[EXTRACTED ENTRIES — start]

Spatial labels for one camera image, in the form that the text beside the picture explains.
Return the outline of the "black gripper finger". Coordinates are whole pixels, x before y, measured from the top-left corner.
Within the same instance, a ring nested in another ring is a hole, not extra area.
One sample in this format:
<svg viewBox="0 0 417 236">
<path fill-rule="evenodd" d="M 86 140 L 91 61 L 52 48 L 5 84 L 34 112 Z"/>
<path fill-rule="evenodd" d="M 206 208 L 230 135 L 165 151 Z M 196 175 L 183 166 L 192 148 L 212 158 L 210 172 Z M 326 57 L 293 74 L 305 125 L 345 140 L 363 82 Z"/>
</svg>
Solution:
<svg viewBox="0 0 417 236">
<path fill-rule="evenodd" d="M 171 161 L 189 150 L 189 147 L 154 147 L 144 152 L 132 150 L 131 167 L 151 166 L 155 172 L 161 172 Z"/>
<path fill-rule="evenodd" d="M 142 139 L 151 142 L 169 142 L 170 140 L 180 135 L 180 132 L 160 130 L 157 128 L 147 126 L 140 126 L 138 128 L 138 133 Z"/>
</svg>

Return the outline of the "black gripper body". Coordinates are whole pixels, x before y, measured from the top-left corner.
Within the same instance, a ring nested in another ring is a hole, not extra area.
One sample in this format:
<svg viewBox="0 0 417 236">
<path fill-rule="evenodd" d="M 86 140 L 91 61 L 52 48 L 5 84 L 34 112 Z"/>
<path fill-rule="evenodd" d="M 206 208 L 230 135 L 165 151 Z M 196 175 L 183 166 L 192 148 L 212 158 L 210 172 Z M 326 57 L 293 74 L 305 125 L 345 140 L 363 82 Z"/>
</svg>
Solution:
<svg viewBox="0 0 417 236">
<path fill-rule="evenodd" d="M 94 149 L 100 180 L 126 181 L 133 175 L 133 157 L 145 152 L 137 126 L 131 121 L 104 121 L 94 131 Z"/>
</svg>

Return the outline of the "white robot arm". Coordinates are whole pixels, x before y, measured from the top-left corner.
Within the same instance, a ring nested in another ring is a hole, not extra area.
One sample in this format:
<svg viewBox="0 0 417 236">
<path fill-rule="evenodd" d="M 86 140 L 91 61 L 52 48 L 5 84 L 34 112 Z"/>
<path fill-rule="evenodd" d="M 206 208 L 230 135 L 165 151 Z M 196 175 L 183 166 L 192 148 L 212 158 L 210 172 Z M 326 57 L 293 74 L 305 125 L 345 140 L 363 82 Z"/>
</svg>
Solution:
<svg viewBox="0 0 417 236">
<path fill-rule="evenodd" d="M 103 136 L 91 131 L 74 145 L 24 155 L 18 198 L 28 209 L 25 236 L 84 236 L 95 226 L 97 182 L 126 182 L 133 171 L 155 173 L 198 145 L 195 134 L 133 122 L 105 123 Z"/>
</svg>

[EXTRACTED ENTRIES — finish]

= WORK ITEM =
What is needed is every line from the data above that includes the string "gripper", copied out.

= ANSWER AREA =
Return the outline of the "black gripper finger". Coordinates are whole pixels, x before y, measured from the top-left corner.
Return the outline of the "black gripper body". Coordinates are whole pixels, x before y, measured from the top-left corner.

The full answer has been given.